Analytical Method Development Jobs (NOW HIRING)

At RayzeBio, every day is an opportunity to ignite meaningful change. As a wholly-owned subsidiary of Bristol Myers Squibb, RayzeBio blends the nimble, pioneering spirit of an emergent biotech with the global expertise and resources of a leading innovator in oncology. Our mission is to develop transformative radiopharmaceutical therapies that offer new hope for patients living with cancer. Here, you'll join a multidisciplinary team where your ideas are valued, your expertise is amplified, and collaboration is at the heart of everything we do. From day one, expect to make an immediate impact-on our science, on our teams, and most importantly, on patients. Learn more about RayzeBio: https://careers.bms.com/rayzebio/
RayzeBio, a Bristol Myers Squibb company, is a dynamic biotechnology company headquartered in San Diego, CA. The company is focused on improving survival of people with cancer by harnessing the power of targeted radioisotopes. RayzeBio is developing innovative drugs against targets of solid tumors.
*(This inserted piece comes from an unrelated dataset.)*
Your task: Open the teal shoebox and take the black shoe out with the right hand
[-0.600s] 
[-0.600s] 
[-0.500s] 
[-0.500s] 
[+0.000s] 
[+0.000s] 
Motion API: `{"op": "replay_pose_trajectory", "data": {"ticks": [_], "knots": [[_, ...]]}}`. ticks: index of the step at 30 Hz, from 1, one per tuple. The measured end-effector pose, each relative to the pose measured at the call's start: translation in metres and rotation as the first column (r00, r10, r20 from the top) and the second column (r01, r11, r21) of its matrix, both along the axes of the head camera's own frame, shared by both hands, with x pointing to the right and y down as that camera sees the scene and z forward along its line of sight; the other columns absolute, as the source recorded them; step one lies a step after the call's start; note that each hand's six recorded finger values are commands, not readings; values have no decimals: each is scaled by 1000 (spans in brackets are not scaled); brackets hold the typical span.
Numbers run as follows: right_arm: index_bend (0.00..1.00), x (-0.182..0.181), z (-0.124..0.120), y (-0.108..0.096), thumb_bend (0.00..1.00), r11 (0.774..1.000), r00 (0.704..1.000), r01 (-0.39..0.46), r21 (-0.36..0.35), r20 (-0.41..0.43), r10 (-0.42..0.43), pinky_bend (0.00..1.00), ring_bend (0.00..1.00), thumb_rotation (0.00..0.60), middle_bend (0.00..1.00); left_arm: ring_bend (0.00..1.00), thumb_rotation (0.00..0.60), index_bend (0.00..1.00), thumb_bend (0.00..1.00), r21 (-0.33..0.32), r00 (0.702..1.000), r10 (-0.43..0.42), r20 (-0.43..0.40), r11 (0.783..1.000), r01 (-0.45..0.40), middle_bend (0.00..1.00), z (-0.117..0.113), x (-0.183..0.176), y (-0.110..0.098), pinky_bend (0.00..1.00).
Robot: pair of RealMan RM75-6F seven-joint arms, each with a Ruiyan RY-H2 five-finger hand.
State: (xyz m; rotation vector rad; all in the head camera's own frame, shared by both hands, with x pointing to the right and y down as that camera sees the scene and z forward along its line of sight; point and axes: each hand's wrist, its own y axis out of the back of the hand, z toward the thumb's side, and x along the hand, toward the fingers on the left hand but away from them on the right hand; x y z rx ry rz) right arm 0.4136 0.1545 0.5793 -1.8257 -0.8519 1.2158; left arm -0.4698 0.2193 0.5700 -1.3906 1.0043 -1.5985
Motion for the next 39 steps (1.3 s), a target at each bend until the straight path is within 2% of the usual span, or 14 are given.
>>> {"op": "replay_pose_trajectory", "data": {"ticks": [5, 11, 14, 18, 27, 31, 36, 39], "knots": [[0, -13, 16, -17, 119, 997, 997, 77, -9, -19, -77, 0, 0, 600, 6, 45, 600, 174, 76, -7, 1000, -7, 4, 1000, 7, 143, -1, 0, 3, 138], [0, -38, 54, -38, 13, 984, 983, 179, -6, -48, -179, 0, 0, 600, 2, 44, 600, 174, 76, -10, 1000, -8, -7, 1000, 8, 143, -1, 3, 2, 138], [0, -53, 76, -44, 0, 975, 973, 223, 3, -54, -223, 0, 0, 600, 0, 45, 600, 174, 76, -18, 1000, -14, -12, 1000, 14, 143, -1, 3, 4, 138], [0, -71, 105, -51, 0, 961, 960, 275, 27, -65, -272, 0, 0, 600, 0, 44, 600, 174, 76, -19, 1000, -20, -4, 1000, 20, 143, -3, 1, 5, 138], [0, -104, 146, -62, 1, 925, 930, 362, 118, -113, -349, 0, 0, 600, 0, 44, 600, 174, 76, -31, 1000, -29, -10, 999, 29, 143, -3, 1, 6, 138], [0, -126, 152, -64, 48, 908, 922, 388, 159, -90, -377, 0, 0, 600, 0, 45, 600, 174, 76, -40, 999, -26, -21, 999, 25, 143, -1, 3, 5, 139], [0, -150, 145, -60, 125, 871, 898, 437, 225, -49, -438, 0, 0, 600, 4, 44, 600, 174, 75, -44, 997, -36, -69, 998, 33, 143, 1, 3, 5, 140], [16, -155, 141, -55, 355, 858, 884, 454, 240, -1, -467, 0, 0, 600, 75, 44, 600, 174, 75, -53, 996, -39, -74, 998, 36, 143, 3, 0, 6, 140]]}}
Led by a successful and experienced entrepreneurial team, RayzeBio aims to be the global leader in radiopharmaceuticals.
RayzeBio, a Bristol Myers Squibb company, is looking for an Analytical Scientist at their Indianapolis manufacturing site. The person will be responsible for method development and implementation, method validation, verifications, or transfer, as well as stability testing activities to support product development at the RayzeBio manufacturing site in Indianapolis. The Analytical Scientist associate will report directly to the Manager of Analytical Development at the Indianapolis site.
Job Responsibilities:
Essential duties and responsibilities include the following. Other duties may be assigned.

• Develop and validate analytical methods on an Inductively Coupled Plasma Mass Spectrometry instrument (ICP-MS) for testing Elemental Impurities present in parenteral radiopharmaceutical drugs and raw materials.
• Collaborate on the development and validation of other methods utilizing alpha spectrometers, gamma spectrometers, mass spectrometers, and ultra-high-performance chromatography.
• Prepare analytical test methods and method validation, verification, and transfer protocols and reports in accordance with applicable guidelines and industry standards (e.g. USP, EP, and ICH).
• Develop and maintain appropriate documentation, including notebooks, protocols, reports, standard operating procedures and associated forms, and data analysis.
• Participate in troubleshooting and investigations of analytical issues, identify root causes, and implement corrective actions.
• Participate in instrument qualification, calibration, and maintenance activities.
• Work closely with other teams to ensure timely delivery of analytical results and support product development and commercialization.
• Participate in method transfer activities from CDMO or internal research facility to QC team, ensuring accuracy and reliability of data.
• Provide technical support to other teams or business units as required.
• Ensure compliance with GMP regulations, safety guidelines, and quality standards.
• Work with RSO to ensure laboratory compliance with the radiation safety programs.
• Source and on-board analytical technologies as required.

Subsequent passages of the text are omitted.